→ **WHAT YOU SHOULD DO**
Print each line below verbatim, skipping every picture.

→ **GIVEN DATA**
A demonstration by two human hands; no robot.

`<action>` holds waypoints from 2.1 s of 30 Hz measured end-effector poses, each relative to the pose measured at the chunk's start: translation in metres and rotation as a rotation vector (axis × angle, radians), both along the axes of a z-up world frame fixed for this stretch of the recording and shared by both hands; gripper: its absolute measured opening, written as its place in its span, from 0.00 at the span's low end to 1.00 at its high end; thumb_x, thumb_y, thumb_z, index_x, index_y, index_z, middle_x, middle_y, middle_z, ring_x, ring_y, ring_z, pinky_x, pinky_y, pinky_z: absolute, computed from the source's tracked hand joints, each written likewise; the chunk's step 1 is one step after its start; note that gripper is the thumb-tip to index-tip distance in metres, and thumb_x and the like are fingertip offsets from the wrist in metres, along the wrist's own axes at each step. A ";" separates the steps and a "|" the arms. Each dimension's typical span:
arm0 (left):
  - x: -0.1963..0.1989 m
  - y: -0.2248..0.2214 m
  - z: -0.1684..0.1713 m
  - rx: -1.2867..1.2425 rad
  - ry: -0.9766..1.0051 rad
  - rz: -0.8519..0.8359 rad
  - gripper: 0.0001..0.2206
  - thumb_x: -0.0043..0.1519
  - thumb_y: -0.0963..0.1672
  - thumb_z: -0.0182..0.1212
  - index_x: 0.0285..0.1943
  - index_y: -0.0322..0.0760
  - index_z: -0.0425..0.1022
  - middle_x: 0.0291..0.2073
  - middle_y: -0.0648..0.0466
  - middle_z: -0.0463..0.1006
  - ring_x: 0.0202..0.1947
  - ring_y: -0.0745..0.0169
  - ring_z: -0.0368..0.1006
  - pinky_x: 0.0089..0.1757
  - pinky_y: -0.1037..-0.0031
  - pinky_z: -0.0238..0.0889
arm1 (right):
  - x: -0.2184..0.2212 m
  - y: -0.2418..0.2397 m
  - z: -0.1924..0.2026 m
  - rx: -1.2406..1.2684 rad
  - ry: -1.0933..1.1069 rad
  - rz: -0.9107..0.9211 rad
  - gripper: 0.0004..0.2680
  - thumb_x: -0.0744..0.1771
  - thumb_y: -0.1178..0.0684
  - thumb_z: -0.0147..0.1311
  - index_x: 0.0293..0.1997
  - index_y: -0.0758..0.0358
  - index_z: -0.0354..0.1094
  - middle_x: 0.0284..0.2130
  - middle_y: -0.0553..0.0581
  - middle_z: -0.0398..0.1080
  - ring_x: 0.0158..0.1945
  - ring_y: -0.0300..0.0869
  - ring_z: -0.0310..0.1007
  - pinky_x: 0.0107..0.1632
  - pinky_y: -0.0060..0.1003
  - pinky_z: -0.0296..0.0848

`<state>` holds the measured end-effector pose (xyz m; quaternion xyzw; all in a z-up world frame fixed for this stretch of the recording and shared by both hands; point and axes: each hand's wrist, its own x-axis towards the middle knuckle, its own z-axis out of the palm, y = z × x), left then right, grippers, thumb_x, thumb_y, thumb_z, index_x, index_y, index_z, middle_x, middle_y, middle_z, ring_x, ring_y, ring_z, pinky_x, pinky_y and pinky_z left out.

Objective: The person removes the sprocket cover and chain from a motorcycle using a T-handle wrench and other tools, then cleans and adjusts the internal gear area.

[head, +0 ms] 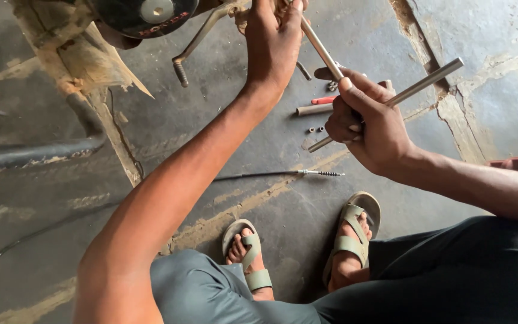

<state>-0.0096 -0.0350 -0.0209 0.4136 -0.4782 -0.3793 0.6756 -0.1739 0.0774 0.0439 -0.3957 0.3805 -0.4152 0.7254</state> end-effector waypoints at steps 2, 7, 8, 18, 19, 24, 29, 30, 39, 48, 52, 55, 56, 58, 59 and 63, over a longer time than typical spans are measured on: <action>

→ **RESULT**
A demonstration by two human hands; no robot.

`<action>` holds waypoints from 2.1 s of 30 Hz measured end-effector poses, each relative to the pose measured at the chunk's start: translation in metres and rotation as a rotation vector (axis × angle, radians), both along the axes of a z-up world frame fixed for this stretch of the recording and shared by both hands; gripper: its absolute measured opening, written as its place in its span, from 0.00 at the span's low end to 1.00 at its high end; thumb_x, thumb_y, thumb_z, index_x, index_y, index_z, middle_x, middle_y, middle_z, ring_x, ring_y, ring_z, pinky_x, pinky_y, pinky_z: absolute, computed from the source's tracked hand joints, each written likewise; the chunk's step 1 is one step after its start; note that gripper is the thumb-tip to index-tip distance in metres, and thumb_x and the like are fingertip offsets from the wrist in metres, along the wrist's own axes at each step. A ";" separates the steps and a "|" the arms. Each dimension's typical span:
arm0 (left):
  - x: -0.1963..0.1989 m
  - y: -0.2248..0.2214 m
  - z: -0.1684..0.1713 m
  - rx: -1.2867..1.2425 rad
  - ry: -0.9766..1.0051 rad
  - rz: -0.8519..0.8359 rad
  - gripper: 0.0001..0.2206
  - thumb_x: -0.0043..0.1519
  - thumb_y: -0.0963..0.1672
  - thumb_z: -0.0182..0.1212
  - index_x: 0.0285..0.1943
  - index_y: -0.0322..0.0760
  - index_z: -0.0425..0.1022
  - middle_x: 0.0291..0.2073
  - middle_y: -0.0648..0.0466
  - middle_z: -0.0463..0.1006
  - ring_x: 0.0202..0.1947
  - ring_y: -0.0745..0.0169
  - ring_z: -0.0368..0.1006
  - pinky_x: 0.0089..0.1757
  - pinky_y: -0.1037..-0.0031
  - pinky_z: -0.0238..0.0889
arm1 (right):
  - x: -0.2184..0.2212 m
  - y: -0.2418..0.2397 m
  - z: -0.1924..0.2026 m
  - rx: -1.2406..1.2684 rad
  - ry: -1.0933..1.1069 rad
  - rz: -0.9107..0.9211 rad
  - gripper: 0.0004..0.2680
  - thumb_x: -0.0744..0.1771
  - thumb_y: -0.1178..0.0684
  - thumb_z: -0.0147..0.1311
  - index_x: 0.0293..0.1997
  - index_y: -0.0758..0.0358
  - index_z: -0.0354..0.1094
  - middle_x: 0.0284..0.2130
  - middle_y: -0.0553..0.0581
  - middle_z: -0.0398..0.1080
  - ring_x: 0.0158..0.1945
  - ring_y: -0.0300..0.0869
  - ring_z: -0.0310..0.1007
  - pinky_x: 0.0107..0.1632
  - pinky_y: -0.0060..0.1003
  - pinky_z: -0.0296..0.0848

`<state>` holds the measured end-effector pose (xyz m; quaternion xyzw; all in a z-up world frame fixed for this stretch of the recording and shared by both hands; point and axes: each hand's wrist, its own x-axis towards the middle knuckle, its own z-axis out of the palm, y = z × x), left then right, grippers, thumb_x, thumb_y, thumb_z, index_x, index_y, index_z, middle_x, middle_y, middle_z, ring_x, ring_y, ring_z, pinky_x, pinky_y and pinky_z left out.

Objective: The person removes the sprocket cover and chain from a motorcycle using a T-handle wrench and other tools, then cleans and adjusts the internal gear area.

[head, +0 ms] 

<state>-0.0096 -0.0350 -0.0209 0.4136 -0.4782 -0.3793 0.6756 -0.1739 0.0774 0.0439 -0.3957 0.3805 -0.4152 0.7254</state> end-effector waypoints at steps 2, 7, 8, 18, 19, 24, 29, 30, 39, 48, 52, 55, 56, 58, 59 and 63, over a longer time than typical spans are measured on: <action>

With this output, the exercise is done.